## Exercise
Please copy out each line of the entries in which "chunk" appears.

____ Provided entries

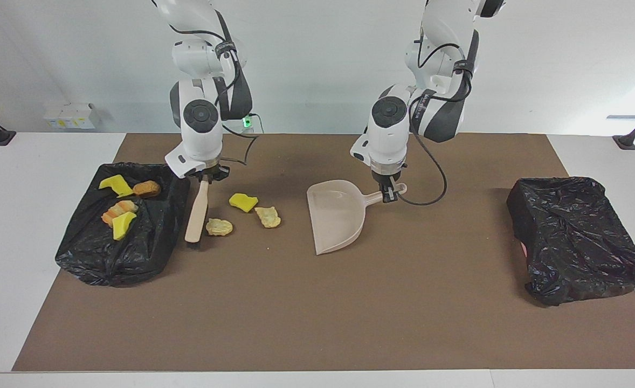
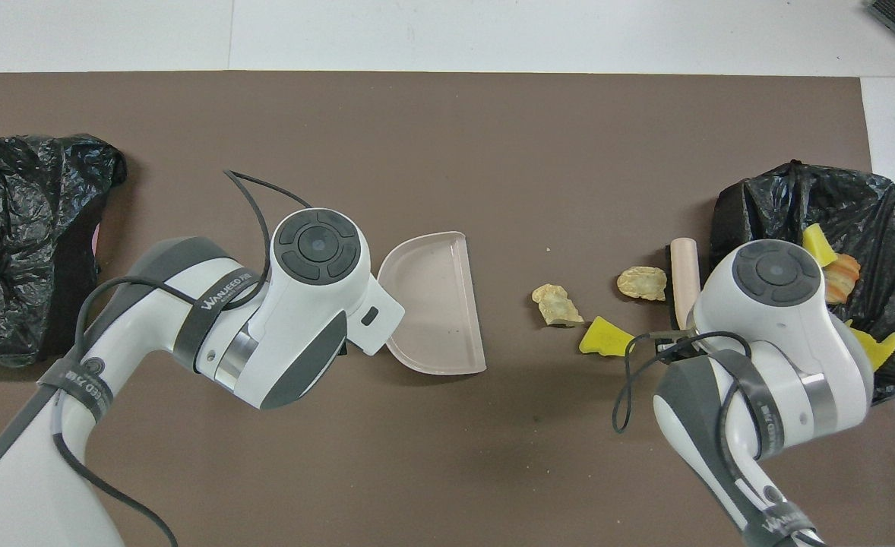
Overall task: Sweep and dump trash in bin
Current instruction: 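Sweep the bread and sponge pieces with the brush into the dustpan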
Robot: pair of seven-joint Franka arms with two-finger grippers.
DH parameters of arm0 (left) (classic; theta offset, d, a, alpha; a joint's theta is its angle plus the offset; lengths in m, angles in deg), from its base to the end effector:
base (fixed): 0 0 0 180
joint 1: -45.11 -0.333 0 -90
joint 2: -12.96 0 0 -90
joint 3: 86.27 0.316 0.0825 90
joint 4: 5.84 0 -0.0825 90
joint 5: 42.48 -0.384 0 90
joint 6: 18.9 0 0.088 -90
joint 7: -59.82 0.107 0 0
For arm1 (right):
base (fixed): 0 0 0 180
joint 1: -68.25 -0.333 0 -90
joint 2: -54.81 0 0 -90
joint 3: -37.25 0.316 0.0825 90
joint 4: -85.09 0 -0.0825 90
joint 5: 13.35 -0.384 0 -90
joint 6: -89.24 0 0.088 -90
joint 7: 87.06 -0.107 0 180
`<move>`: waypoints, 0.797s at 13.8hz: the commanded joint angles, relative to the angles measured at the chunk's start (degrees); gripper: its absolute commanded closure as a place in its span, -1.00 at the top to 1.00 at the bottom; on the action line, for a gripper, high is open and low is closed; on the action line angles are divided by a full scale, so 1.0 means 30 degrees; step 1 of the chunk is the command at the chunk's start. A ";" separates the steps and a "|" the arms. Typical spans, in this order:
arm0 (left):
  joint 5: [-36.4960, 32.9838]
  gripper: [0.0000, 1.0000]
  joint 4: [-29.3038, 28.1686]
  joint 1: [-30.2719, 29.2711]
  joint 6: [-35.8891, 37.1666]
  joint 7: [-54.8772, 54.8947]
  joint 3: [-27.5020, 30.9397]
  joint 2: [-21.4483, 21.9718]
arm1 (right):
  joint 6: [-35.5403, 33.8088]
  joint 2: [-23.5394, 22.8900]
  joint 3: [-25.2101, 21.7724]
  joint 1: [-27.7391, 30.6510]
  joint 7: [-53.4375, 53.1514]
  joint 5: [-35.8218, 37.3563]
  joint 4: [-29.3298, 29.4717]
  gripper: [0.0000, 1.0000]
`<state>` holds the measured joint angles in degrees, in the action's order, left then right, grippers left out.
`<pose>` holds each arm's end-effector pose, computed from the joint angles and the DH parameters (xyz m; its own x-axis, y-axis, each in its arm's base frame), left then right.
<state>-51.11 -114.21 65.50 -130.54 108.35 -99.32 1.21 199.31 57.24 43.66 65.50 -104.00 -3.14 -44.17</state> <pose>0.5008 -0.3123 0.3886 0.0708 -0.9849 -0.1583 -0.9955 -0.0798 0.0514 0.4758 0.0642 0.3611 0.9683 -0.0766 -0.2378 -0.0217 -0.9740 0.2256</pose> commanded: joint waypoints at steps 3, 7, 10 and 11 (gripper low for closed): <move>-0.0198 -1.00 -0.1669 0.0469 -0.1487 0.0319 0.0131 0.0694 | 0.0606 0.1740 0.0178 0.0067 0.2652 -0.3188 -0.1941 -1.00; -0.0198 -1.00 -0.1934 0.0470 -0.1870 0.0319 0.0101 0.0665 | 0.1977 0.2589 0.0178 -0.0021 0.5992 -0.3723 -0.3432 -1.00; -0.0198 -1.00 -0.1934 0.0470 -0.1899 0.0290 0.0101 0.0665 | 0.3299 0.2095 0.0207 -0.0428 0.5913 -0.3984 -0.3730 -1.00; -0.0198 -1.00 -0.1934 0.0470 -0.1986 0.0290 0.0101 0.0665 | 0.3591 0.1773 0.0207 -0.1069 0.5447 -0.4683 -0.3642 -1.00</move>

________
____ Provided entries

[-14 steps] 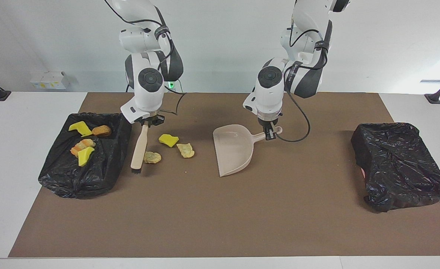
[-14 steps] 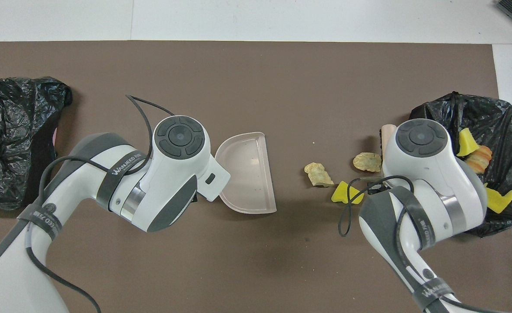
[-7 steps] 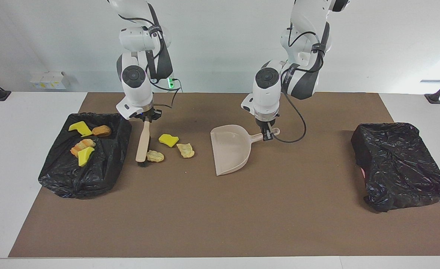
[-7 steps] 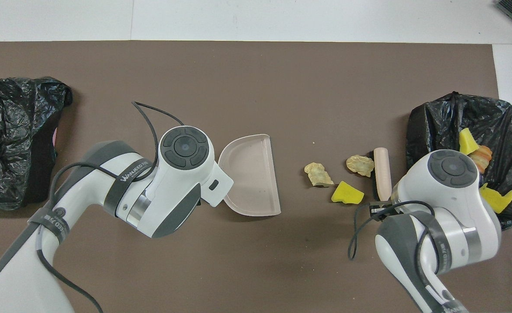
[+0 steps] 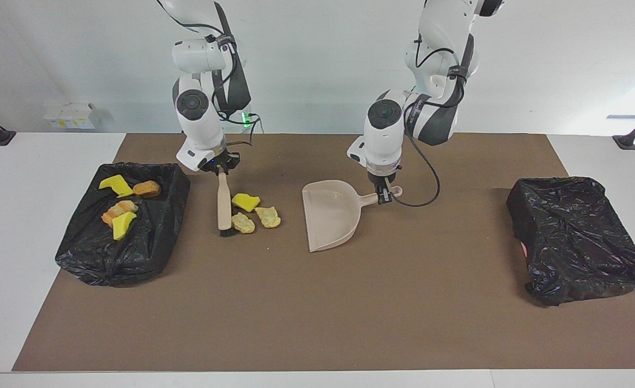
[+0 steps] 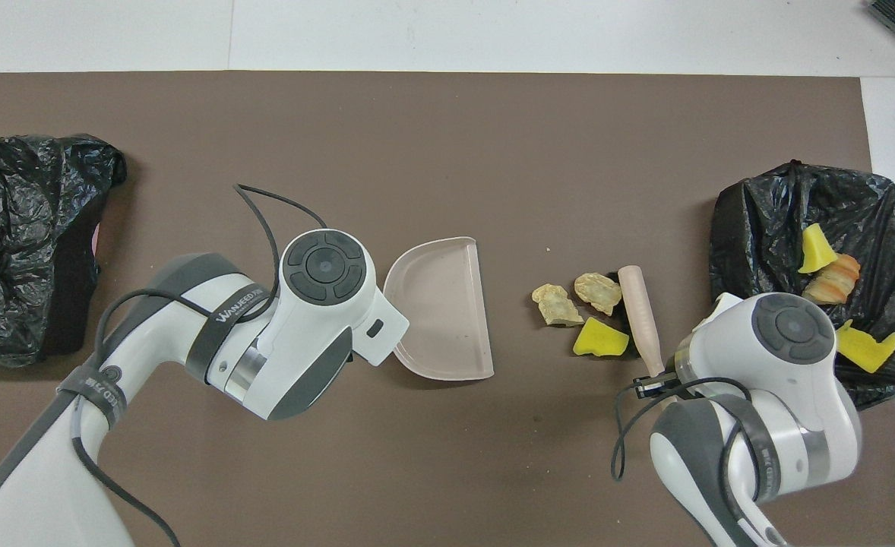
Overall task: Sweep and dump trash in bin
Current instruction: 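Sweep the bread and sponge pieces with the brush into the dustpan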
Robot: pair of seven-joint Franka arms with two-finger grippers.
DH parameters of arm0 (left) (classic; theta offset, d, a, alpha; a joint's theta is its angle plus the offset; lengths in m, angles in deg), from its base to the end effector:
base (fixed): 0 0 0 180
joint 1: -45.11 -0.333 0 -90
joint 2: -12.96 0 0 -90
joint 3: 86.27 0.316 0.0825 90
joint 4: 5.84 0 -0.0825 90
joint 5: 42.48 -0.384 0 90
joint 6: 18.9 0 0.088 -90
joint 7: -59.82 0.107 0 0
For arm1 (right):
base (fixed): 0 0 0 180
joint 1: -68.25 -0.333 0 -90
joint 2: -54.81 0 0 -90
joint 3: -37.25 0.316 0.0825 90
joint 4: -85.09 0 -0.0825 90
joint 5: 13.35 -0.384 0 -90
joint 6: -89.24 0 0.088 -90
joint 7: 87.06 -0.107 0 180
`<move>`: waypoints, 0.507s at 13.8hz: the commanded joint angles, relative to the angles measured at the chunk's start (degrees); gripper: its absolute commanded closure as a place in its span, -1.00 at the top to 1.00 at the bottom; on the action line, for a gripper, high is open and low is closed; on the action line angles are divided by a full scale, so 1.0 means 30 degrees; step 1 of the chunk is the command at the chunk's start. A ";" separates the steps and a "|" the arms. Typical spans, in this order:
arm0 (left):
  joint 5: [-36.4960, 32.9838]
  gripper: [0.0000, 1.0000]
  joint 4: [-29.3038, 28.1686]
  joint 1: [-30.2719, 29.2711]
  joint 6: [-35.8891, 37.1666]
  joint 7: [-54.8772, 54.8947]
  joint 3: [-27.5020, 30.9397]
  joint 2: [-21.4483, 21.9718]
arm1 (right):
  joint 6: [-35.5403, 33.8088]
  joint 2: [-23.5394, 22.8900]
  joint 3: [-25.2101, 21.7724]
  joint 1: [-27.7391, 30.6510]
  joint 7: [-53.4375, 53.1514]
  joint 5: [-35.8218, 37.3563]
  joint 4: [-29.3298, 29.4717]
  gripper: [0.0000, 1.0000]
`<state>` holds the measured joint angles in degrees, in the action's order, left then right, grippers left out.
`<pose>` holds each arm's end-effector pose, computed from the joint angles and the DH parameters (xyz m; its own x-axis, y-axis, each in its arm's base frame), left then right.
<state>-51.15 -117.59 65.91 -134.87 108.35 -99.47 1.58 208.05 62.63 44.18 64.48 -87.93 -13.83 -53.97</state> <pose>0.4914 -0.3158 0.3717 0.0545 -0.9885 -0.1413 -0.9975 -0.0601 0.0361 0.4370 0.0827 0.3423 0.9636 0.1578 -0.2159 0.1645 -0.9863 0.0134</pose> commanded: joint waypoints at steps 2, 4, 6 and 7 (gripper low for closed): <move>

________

## Your response
`<move>`: waypoints, 0.797s at 13.8hz: the commanded joint angles, relative to the angles measured at the chunk's start (degrees); gripper: its absolute commanded closure as a place in its span, -1.00 at the top to 1.00 at the bottom; on the action line, for a gripper, high is open and low is closed; on the action line angles are divided by a full scale, so 1.0 means 30 degrees; step 1 of the chunk is the command at the chunk's start. A ";" separates the steps and a "|" the arms. Typical spans, in this order:
`<move>`: waypoints, 0.507s at 13.8hz: the commanded joint angles, relative to the angles measured at the chunk's start (degrees); gripper: its absolute commanded closure as a place in its span, -1.00 at the top to 1.00 at the bottom; on the action line, for a gripper, high is open and low is closed; on the action line angles are divided by a full scale, so 1.0 means 30 degrees; step 1 of the chunk is the command at the chunk's start. A ";" separates the steps and a "|" the arms. Typical spans, in this order:

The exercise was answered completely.